Objective To assess the effectiveness and safety of flunarizine for refractory epilepsy. Methods Relevant randomized controlled trials (RCTs) were searched from the database of PubMed, EMbase, Cochrane Library, CNKI, CBM, and VIP, and the related references were traced to obtain the information. The methodological quality of included RCTs was assessed using Jadad scale and meta-analysis was performed using RevMan 5.0 software. Results A total of eight studies involving 545 patients were included. The results of meta-analyses showed that: based on the conventional therapy, compared with placebo and none-treatment, flunarizine was more effective on adults and children with refractory epilepsy (OR=2.98, 95%CI 1.88 to -4.73; OR=33.75, 95%CI 4.13 to -276.00).
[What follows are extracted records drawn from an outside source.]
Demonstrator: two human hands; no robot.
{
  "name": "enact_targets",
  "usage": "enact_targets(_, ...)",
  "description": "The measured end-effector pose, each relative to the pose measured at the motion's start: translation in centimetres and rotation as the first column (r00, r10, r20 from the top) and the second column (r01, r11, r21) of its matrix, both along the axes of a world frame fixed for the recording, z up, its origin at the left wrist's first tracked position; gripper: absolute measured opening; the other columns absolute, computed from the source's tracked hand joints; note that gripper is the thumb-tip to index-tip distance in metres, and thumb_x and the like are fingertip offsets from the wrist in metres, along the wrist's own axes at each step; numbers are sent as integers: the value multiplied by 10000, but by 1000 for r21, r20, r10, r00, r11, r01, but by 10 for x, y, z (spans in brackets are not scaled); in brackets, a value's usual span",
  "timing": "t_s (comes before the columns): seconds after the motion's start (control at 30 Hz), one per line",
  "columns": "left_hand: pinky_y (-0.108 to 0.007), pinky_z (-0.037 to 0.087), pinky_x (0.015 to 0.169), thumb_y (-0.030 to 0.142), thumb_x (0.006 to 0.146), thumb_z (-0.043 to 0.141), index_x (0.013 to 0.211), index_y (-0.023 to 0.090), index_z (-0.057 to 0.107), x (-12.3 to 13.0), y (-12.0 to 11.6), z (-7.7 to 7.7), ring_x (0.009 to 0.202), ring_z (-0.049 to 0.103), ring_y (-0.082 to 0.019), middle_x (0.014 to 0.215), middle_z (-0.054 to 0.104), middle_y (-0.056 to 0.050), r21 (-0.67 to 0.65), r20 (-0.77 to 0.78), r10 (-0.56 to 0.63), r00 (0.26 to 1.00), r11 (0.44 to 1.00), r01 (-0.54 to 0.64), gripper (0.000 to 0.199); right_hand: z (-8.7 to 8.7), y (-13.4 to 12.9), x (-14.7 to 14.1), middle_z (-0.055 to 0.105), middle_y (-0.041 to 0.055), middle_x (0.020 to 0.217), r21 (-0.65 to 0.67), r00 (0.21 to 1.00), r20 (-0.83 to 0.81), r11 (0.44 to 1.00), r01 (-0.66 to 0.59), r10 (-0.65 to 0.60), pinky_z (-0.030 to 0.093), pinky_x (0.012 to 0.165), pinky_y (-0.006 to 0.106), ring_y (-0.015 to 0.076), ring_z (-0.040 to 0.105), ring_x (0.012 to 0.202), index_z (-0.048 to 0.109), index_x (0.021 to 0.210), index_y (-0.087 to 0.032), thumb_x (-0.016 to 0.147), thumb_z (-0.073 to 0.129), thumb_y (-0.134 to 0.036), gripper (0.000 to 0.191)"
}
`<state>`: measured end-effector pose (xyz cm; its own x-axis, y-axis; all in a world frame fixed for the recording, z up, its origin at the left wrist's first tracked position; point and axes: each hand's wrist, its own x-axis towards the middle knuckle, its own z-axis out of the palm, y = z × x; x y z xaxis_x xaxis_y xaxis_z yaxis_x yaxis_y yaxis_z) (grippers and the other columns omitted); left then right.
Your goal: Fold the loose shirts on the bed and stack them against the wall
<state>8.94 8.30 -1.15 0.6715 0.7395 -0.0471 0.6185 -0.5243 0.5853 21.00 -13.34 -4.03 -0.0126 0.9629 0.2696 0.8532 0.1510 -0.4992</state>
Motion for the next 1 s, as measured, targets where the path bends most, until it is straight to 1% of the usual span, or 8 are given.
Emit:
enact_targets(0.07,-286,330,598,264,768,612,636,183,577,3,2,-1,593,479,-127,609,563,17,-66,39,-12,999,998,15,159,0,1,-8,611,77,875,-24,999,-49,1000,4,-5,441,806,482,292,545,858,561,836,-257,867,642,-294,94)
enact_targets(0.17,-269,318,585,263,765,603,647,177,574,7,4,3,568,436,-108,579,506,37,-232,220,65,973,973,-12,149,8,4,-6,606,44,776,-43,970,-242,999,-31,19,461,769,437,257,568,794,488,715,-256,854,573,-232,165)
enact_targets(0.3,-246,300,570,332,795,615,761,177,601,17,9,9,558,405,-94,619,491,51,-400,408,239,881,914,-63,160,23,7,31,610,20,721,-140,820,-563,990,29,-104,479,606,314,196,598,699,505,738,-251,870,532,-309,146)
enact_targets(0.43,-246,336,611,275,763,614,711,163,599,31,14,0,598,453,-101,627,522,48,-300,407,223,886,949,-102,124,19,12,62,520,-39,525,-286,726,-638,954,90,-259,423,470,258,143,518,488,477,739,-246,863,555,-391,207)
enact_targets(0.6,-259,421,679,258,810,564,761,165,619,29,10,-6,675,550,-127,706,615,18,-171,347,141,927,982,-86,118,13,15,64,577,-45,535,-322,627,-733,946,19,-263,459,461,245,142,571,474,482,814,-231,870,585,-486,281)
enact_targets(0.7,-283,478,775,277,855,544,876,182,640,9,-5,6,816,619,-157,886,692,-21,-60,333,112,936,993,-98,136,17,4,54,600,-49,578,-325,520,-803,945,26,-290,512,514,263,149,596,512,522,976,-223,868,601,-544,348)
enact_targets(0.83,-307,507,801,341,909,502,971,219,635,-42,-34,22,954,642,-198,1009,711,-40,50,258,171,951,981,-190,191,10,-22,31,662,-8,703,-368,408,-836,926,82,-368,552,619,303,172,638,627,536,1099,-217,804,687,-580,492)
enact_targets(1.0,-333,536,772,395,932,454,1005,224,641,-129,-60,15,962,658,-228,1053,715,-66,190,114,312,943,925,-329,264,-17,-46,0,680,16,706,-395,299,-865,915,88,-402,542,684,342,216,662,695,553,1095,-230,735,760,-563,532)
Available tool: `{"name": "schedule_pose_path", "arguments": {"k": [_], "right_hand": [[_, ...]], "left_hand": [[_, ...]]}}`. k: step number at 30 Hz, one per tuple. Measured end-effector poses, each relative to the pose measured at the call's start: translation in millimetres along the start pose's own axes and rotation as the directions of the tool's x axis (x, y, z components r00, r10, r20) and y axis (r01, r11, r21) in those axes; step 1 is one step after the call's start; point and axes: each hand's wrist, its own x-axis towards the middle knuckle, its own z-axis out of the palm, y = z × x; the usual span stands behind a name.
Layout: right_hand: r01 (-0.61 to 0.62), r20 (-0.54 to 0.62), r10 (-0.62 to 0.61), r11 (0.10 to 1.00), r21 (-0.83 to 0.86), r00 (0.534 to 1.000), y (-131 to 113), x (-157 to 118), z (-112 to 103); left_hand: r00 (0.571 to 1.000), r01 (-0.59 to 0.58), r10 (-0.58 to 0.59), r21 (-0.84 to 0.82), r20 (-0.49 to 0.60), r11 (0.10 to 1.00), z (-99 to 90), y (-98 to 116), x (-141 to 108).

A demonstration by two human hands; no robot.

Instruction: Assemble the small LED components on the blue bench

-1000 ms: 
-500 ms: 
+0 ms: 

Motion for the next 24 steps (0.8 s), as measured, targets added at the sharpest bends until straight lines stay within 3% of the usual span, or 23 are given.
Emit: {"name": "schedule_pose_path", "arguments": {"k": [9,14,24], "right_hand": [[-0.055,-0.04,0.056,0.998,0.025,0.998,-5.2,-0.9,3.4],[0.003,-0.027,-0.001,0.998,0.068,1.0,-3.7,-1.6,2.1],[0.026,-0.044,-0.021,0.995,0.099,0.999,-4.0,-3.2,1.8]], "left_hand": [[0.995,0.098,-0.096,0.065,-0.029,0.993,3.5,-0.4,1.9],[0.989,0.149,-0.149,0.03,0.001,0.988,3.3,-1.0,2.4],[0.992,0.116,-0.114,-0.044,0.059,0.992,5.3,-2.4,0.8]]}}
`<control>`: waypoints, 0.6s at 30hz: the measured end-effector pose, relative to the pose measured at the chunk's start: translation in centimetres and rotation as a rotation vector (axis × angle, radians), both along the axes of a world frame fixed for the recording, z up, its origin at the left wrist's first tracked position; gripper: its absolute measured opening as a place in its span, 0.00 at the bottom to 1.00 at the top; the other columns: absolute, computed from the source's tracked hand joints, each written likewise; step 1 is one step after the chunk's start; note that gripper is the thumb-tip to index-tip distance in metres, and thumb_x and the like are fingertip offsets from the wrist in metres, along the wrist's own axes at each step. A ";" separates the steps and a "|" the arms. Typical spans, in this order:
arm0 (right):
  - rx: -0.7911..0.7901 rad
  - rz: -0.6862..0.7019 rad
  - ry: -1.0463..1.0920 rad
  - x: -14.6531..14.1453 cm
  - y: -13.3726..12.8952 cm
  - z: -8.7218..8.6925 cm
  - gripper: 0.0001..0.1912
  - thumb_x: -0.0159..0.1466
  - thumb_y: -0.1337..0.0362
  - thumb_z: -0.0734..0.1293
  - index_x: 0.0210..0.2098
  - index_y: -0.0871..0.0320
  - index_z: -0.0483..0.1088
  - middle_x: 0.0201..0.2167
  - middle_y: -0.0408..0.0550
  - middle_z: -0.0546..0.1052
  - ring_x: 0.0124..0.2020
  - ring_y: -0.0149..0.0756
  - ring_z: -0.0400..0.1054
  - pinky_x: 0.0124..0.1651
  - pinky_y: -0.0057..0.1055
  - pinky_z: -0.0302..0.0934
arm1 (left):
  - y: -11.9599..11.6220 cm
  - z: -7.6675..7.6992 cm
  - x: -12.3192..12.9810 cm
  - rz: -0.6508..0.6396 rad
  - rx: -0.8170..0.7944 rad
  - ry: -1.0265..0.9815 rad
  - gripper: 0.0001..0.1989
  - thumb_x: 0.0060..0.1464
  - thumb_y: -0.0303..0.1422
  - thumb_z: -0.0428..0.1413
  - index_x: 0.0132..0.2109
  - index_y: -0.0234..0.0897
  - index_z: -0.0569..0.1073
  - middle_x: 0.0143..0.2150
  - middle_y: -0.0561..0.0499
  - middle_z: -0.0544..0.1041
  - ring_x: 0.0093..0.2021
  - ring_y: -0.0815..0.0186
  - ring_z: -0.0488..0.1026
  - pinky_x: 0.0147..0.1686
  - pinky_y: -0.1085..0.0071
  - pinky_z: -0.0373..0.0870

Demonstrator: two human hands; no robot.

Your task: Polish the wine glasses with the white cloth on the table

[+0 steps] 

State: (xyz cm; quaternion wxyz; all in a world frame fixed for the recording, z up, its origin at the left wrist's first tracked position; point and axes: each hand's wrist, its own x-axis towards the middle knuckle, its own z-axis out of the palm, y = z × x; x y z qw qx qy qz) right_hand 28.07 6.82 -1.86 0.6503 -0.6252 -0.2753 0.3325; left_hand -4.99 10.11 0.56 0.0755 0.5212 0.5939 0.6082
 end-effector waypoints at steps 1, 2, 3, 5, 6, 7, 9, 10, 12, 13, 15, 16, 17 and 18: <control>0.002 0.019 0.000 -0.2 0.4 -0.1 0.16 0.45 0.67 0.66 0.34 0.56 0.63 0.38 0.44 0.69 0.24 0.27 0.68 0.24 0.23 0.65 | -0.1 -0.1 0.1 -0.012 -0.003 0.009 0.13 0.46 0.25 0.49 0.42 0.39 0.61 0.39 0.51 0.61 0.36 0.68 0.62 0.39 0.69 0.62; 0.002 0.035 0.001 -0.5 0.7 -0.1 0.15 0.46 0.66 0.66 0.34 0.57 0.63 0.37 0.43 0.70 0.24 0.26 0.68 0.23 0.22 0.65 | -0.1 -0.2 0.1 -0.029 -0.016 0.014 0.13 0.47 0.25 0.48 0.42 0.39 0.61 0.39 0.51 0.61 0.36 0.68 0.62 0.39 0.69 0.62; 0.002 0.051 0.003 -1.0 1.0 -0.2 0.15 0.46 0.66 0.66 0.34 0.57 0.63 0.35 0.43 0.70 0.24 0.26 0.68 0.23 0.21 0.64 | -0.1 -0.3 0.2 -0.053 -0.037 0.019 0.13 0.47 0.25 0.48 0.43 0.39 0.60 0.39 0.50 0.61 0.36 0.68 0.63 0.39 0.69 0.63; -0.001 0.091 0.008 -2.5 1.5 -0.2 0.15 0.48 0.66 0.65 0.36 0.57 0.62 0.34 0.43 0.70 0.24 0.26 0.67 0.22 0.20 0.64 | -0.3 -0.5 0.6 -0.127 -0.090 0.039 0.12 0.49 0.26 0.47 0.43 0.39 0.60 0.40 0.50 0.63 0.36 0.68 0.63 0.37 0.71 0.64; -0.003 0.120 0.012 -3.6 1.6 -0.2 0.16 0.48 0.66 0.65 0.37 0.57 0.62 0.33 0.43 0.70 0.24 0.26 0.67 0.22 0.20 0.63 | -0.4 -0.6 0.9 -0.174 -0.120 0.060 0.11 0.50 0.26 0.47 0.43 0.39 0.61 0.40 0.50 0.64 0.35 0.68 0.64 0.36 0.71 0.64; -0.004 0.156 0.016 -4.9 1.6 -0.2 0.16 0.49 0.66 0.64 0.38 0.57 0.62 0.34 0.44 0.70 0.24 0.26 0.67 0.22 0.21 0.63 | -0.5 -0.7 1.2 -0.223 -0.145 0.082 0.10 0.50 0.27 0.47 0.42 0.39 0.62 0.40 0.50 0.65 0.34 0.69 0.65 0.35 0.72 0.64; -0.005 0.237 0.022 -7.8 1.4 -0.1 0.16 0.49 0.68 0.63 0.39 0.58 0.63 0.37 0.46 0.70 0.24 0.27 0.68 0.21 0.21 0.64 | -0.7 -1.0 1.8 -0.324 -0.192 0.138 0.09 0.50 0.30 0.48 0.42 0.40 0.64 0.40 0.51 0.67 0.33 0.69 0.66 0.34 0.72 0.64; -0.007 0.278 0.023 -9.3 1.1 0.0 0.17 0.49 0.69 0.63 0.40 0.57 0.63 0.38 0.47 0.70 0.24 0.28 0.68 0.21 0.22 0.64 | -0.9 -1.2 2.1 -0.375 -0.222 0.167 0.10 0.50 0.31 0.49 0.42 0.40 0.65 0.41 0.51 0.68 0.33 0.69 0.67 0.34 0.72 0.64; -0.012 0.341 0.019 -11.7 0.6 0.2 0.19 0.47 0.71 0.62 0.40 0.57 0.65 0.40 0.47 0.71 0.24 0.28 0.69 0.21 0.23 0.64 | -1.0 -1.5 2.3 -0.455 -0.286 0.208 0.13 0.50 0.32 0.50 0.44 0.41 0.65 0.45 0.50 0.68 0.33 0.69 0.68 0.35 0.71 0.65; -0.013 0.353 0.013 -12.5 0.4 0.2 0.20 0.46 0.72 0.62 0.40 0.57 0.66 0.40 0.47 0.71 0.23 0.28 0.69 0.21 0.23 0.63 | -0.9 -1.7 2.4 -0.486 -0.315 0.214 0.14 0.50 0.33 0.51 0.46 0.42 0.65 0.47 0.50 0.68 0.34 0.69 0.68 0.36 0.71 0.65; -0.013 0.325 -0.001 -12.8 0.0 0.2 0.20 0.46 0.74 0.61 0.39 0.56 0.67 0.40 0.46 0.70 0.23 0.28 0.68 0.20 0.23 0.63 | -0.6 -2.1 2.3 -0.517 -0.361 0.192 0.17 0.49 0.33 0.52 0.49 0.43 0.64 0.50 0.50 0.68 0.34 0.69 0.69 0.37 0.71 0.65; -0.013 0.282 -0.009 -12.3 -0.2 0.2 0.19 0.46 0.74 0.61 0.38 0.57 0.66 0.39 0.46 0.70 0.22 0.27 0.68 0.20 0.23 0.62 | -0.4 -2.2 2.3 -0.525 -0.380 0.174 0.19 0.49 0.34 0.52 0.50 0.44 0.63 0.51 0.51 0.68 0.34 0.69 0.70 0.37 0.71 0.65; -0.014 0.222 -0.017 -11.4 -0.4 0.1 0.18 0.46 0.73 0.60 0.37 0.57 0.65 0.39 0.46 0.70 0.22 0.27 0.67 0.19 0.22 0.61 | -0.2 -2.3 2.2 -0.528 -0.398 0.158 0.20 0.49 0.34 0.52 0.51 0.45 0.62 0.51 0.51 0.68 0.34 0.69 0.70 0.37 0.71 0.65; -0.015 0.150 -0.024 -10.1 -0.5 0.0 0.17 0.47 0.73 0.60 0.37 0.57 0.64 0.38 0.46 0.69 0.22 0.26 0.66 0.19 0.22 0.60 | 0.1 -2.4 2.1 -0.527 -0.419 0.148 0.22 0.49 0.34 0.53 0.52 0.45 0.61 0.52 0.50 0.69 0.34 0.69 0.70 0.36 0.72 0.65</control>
Major adverse events of flunarizine were fatigue, dizziness, headache, and weight gain etc. All those symptoms except for the weight gain were observed in the early stage of medication, which might get self-cured or could disappear by constant medication or reducing the dose or symptomatic treatment. Conclusion The present study shows that based on the conventional therapy, flunarizine is effective and safe for refractory epilepsy.